What the task requires
Please reproduce the data exactly and omit the pictures.

Segment Start: Source information

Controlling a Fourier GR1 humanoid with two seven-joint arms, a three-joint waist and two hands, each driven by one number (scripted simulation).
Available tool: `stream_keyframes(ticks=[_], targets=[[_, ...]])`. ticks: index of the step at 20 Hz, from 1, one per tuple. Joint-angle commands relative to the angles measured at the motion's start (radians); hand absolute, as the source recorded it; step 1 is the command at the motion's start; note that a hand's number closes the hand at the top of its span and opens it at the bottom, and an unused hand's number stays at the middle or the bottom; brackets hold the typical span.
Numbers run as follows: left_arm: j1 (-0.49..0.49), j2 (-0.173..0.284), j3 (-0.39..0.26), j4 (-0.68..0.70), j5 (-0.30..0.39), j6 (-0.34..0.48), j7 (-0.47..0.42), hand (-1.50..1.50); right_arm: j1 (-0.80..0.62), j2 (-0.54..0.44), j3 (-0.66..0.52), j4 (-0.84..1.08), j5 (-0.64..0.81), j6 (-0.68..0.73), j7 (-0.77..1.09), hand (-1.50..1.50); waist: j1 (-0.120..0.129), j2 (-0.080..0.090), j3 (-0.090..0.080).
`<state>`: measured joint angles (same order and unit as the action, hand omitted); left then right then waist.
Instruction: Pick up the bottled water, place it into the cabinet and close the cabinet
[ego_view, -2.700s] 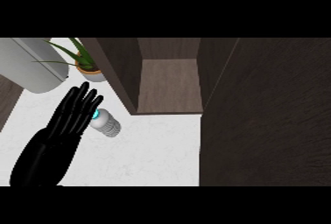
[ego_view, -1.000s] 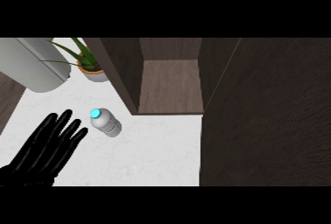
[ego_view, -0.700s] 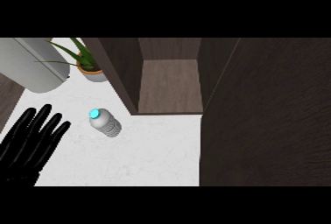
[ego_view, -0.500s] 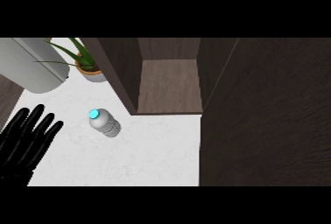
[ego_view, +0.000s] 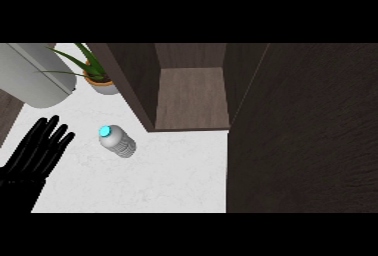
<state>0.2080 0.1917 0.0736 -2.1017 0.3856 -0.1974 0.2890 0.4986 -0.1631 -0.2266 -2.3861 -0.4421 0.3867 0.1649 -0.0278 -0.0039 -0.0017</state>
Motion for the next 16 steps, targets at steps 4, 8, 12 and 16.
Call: stream_keyframes(ticks=[4, 8, 12, 16], targets=[[-0.114, 0.021, 0.025, 0.268, -0.087, -0.08, -0.155, -1.5, 0.079, 0.028, 0.017, -0.178, -0.166, -0.006, 0.049, -1.5, -0.004, 0.004, 0.0], [-0.156, 0.005, 0.015, 0.378, -0.14, -0.085, -0.226, -1.5, 0.179, 0.033, -0.014, -0.191, -0.181, 0.058, -0.012, -1.5, -0.013, 0.0, 0.001], [-0.235, 0.007, 0.045, 0.522, -0.158, -0.079, -0.272, -1.5, 0.1, -0.031, -0.053, -0.155, -0.264, 0.025, 0.029, -1.5, -0.001, 0.004, 0.0], [-0.231, 0.008, 0.039, 0.635, -0.232, -0.084, -0.376, -1.5, 0.151, 0.009, -0.037, -0.161, -0.223, 0.048, -0.019, -1.5, 0.0, 0.002, 0.0]])
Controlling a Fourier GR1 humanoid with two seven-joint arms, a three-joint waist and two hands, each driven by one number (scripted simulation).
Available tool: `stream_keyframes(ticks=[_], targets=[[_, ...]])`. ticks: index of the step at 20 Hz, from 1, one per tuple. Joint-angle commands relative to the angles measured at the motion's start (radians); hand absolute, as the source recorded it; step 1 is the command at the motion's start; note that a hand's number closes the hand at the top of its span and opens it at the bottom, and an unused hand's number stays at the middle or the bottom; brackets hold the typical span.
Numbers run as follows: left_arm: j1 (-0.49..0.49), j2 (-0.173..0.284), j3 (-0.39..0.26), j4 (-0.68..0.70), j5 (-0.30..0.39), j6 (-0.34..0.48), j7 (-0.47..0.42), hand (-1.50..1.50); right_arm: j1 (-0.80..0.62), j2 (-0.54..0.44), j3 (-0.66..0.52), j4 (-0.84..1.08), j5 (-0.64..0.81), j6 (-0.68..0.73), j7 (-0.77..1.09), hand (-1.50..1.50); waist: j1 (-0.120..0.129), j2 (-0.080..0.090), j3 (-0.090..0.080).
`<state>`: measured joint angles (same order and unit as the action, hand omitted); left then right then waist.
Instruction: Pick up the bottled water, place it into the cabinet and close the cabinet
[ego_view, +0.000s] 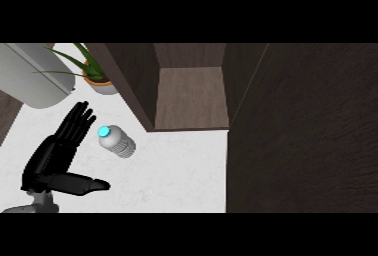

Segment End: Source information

Task output
Controlling a Fourier GR1 humanoid with two seven-joint arms, a three-joint waist and two hands, each driven by one number (scripted simulation).
Available tool: `stream_keyframes(ticks=[_], targets=[[_, ...]])`. ticks: index of the step at 20 Hz, from 1, one per tuple. Joint-angle commands relative to the angles measured at the motion's start (radians); hand absolute, as the source recorded it; step 1 is the command at the motion's start; note that a hand's number closes the hand at the top of its span and opens it at the bottom, and an unused hand's number stays at the middle or the bottom; brackets hold the typical span.
Numbers run as follows: left_arm: j1 (-0.49..0.49), j2 (-0.173..0.284), j3 (-0.39..0.26), j4 (-0.68..0.70), j5 (-0.30..0.39), j6 (-0.34..0.48), j7 (-0.47..0.42), hand (-1.50..1.50); right_arm: j1 (-0.80..0.62), j2 (-0.54..0.44), j3 (-0.66..0.52), j4 (-0.84..1.08), j5 (-0.64..0.81), j6 (-0.68..0.73), j7 (-0.77..1.09), hand (-1.50..1.50); waist: j1 (-0.120..0.129), j2 (-0.080..0.090), j3 (-0.090..0.080).
`<state>`: measured joint angles (same order and unit as the action, hand omitted); left then right then waist.
Instruction: Pick up the bottled water, place it into the cabinet and close the cabinet
[ego_view, -2.700s] 
[ego_view, -1.000s] 
[ego_view, -0.700s] 
[ego_view, -0.500s] 
[ego_view, +0.000s] 
<state>0.2080 0.1917 0.0736 -2.1017 0.3856 -0.1974 0.2890 0.4986 -0.1631 -0.2266 -2.3861 -0.4421 0.3867 0.1649 -0.0278 -0.0039 -0.0017</state>
Motion for the next 16 steps, targets at steps 4, 8, 12 and 16.
Call: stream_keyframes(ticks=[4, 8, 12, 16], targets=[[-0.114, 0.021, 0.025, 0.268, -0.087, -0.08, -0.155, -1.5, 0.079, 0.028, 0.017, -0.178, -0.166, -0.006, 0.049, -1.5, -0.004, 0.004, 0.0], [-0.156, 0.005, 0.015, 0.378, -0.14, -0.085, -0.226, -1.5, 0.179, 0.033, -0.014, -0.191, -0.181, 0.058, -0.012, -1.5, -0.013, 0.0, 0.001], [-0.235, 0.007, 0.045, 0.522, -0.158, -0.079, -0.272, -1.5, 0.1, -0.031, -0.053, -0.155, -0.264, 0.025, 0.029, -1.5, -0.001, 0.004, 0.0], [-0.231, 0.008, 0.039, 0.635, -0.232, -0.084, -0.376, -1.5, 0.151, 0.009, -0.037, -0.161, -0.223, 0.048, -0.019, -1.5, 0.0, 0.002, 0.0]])
Controlling a Fourier GR1 humanoid with two seven-joint arms, a three-joint waist and two hands, each driven by one number (scripted simulation).
Available tool: `stream_keyframes(ticks=[_], targets=[[_, ...]])`. ticks: index of the step at 20 Hz, from 1, one per tuple. Joint-angle commands relative to the angles measured at the motion's start (radians); hand absolute, as the source recorded it; step 1 is the command at the motion's start; note that a hand's number closes the hand at the top of its span and opens it at the bottom, and an unused hand's number stays at the middle or the bottom; brackets hold the typical span.
Numbers run as follows: left_arm: j1 (-0.49..0.49), j2 (-0.173..0.284), j3 (-0.39..0.26), j4 (-0.68..0.70), j5 (-0.30..0.39), j6 (-0.34..0.48), j7 (-0.47..0.42), hand (-1.50..1.50); right_arm: j1 (-0.80..0.62), j2 (-0.54..0.44), j3 (-0.66..0.52), j4 (-0.84..1.08), j5 (-0.64..0.81), j6 (-0.68..0.73), j7 (-0.77..1.09), hand (-1.50..1.50); waist: j1 (-0.120..0.129), j2 (-0.080..0.090), j3 (-0.090..0.080).
`<state>`: measured joint angles (same order and unit as the action, hand omitted); left then right then waist.
Instruction: Pick up the bottled water, place it into the cabinet and close the cabinet
[ego_view, +0.000s] 

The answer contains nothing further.